Figure 1—figure supplement 2.. Effects of buffer conditions upon reproducibility.

A culture of S2 cells was divided into four aliquots, and each aliquot carried through the entire ribosome profiling procedure as an independent sample. Two aliquots (‘150a’ and ‘150b’) were processed using our standard lysis buffer with 150 mM Na+ and 5 mM Mg+ and digested with 3 U MNase/μg total RNA as described in ‘Materials and methods’. The other two (‘250a’ and ‘250b’) were processed using an earlier version of our protocol, in which our lysis buffer contained 250 mM Na+ and 15 mM Mg++, and in which we digested lysates with 30 U MNase/μg total RNA. We then calculated ribosome density for each gene over coding regions (A), 5' UTRs (C) and 3' UTRs (D), performed pairwise comparisons between samples. For each comparison, we binned genes based upon the summed number of reads in samples A and B, and calculated the correlation coefficients (Pearson's r) for the RPKM values for each gene in each bin (left column). The number of genes in each bin are also shown (right column). Correlations between samples for coding regions are robust across buffer regions (A), though some salt-dependence is visible in 5′ and 3′ UTRs (C and D). (B) As in (A), but using only 10% of the reads. The high correlation observed at our 128-minimum-count threshold is therefore not a function of the number of genes in each bin Source data may be found in supplementary table 1 (at Dryad: Dunn et al., 2013). DOI:

http://dx.doi.org/10.7554/eLife.01179.005

Figure 1—figure supplement 3.. Variability in ribosome footprint density measurements are not correlated with isoform number, sequence degeneracy in the locus of interest, locus length, A/T content, or evenness of coverage.

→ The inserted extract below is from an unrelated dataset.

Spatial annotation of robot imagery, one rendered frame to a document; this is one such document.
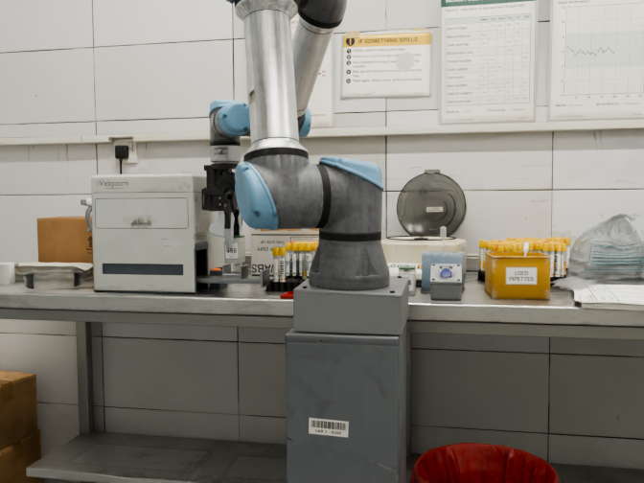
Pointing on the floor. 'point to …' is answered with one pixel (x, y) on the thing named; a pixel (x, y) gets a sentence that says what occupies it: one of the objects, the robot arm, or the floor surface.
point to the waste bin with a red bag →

Comparisons are made between S2 cell technical replicates 150a and 150b (Figure 1—figure supplement 2) (A) Variability of log2 fold-changes in ribosome footprint densities are no greater for multi-isoform loci (pink) than they are for single-isoform loci (blue) (B) Correlation of the fraction degenerate positions in each locus (‘Materials and methods’) with fold-changes in ribosome density between replicates at that locus. Loci with at least 128 counts between replicates are shown in black, those with less in red. (C) as in (B), but correlation of length with inter-replicate fold-changes. (D) as in (B), but correlation of A/T content with inter-replicate fold-changes. (E) as in (B), but correlation of area under Lorenz curve with inter-replicate fold-changes Source data may be found in supplementary table 1 (at Dryad: Dunn et al., 2013). DOI:

http://dx.doi.org/10.7554/eLife.01179.006

Figure 1—figure supplement 4.. Measurements of translation efficiency obtained via ribosome profiling are consistent with those made using semiquantitative polysome gradients.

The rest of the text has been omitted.